Assalamu’alaikum Wr Wb
Yang terhormat Kepala SMA N 2 Magelang
Yang saya hormati bapak/ibu guru dan staf karyawan TU SMA N 2 Magelang
Serta para hadirin yang berbahagia
Pertama-tama, marilah kita panjatkan puji syukur ke Hadirat Allah SWT yang telah melimpahkan taufik dan hidayah- Nya kepada kita semua, sehingga kita dapat berkumpul di tempat ini tanpa suatu halangan apapun. Saya ucapkan terimakasih atas kesempatan yang telah diberikan kepada saya untuk berdiri di dini. Tidak lupa saya ucapkan terimakasih kepada:
1.      Bapak Arief Fauzan selaku Kepala SMA N 2 Magelang
2.      Bapak Sartono Jaya selaku Guru Bahasa Indonesia.

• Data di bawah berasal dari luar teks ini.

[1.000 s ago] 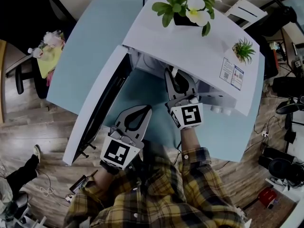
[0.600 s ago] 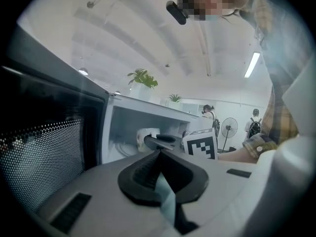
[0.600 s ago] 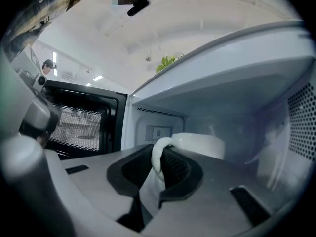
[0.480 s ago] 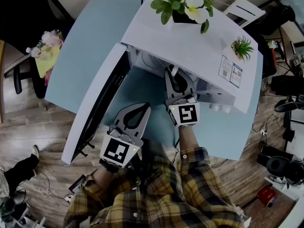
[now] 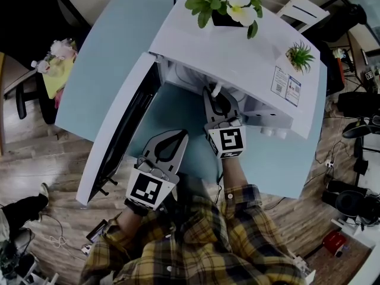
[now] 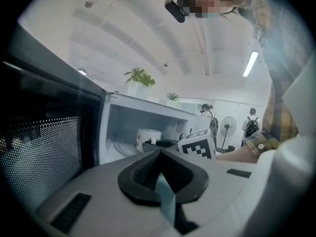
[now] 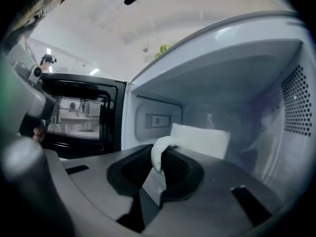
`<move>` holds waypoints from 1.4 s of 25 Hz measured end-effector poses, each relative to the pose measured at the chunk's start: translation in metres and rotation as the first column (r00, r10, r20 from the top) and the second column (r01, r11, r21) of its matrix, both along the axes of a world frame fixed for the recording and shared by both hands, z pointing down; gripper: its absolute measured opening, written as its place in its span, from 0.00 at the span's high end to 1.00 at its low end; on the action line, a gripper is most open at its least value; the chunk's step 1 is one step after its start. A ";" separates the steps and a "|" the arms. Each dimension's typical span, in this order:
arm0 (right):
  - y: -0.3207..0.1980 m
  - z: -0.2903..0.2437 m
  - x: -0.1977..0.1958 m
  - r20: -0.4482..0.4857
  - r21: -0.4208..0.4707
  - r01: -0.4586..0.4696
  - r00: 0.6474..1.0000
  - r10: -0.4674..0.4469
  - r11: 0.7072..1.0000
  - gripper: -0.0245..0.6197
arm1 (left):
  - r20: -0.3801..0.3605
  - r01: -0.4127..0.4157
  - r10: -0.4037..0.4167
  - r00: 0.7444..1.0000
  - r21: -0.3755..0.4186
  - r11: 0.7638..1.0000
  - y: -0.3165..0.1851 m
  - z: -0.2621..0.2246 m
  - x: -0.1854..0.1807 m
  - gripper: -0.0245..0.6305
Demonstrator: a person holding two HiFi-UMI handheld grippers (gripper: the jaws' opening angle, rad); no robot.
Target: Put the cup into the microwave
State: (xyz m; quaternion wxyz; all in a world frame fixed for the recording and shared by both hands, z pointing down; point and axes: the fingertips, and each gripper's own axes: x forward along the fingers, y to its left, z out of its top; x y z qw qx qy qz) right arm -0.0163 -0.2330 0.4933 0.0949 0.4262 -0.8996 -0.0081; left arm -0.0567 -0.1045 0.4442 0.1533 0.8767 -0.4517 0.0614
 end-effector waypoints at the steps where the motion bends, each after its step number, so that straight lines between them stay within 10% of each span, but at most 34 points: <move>1: 0.001 0.002 -0.001 -0.004 -0.009 0.002 1.000 -0.002 1.000 0.89 | -0.001 0.000 0.000 1.000 0.000 1.000 0.000 0.000 0.000 0.97; 35: 0.023 0.004 0.004 0.131 -0.080 0.019 0.991 -0.008 0.997 0.75 | -0.009 -0.028 0.028 1.000 0.011 1.000 0.004 -0.002 0.003 0.97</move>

Di sini saya akan menyampaikan tentang mengapa kita perlu mempersiapkan diri dengan baik untuk menghadapi Ulangan Akhir Semester (UAS). Sebelas hari lagi, tepatnya 3 Desember – 12 Desember 2014, kita akan menghadapi Ulangan Akhir Semester (UAS). Untuk menghadapi UAS, kita perlu mempersiapkan diri dengan baik. Berikut ini adalah sejumlah argumen mengapa kita perlu mempersiapkan diri dengan baik untuk menghadapi UAS.
            Pertama, agar mudah mengerjakan soal. Pada saat UAS telah tiba, pastinya kita akan mengerjakan banyak soal. Maka dari itu, agar kita lancar dan mudah dalam mengerjakan nya, kita harus belajar keras dan juga harus selalu bertawakal kepada Tuhan Yang Maha Esa. Dengan persiapan diri yang baik, kita tidak mungkin berhenti di tengah jalan dalam mengerjakan soal. Pasti kita akan selalu berambisi untuk mengingat apa yang telah kita pelajari dan kita persiapkan agar tidak pernah mengecewakan kedua orang tua dan guru kita.
            Kedua, terhindar dari kegiatan menyontek. Pada saat mengerjakan soal UAS jika kita tidak belajar maka kita akan bingung dalam menjawab soal, dan pasti ujung-ujungnya akan menyontek. Hal ini berbanding terbalik dengan kita, kalau kita telah mempersiapkan diri dengan baik kita akan bertindak jujur dalam mengerjakan soalnya. Dengan kejujuran kita dapat meraih apa yang kita inginkan dengan mudah.
            Ketiga, mendapatkan nilai yang maksimal. Keinginan seseorang dalam mendapatkan nilai yang maksimal tersebut sangatlah besar. Jika kita tidak pernah usaha untuk mendapatkan nilai maksimal tersebut, kita tidak akan pernah mendapatkannya. Maka dengan itu, kita harus belajar dengan sungguh-sungguh dan persiapkanlah diri kita sebaik mungkin.
            Dari ketiga argumen tersebut, maka kita dapat menyimpulkan bahwa kita harus selalu mempersiapkan diri dengan baik dalam menghadapi UAS atau Ujian yang lainnya. Maka dari itu, kita harus selalu giat belajar dan mempersiapkan diri sebaik mungkin.
Demikian yang dapat saya sampaikan. Atas perhatiannya saya ucapkan terimakasih.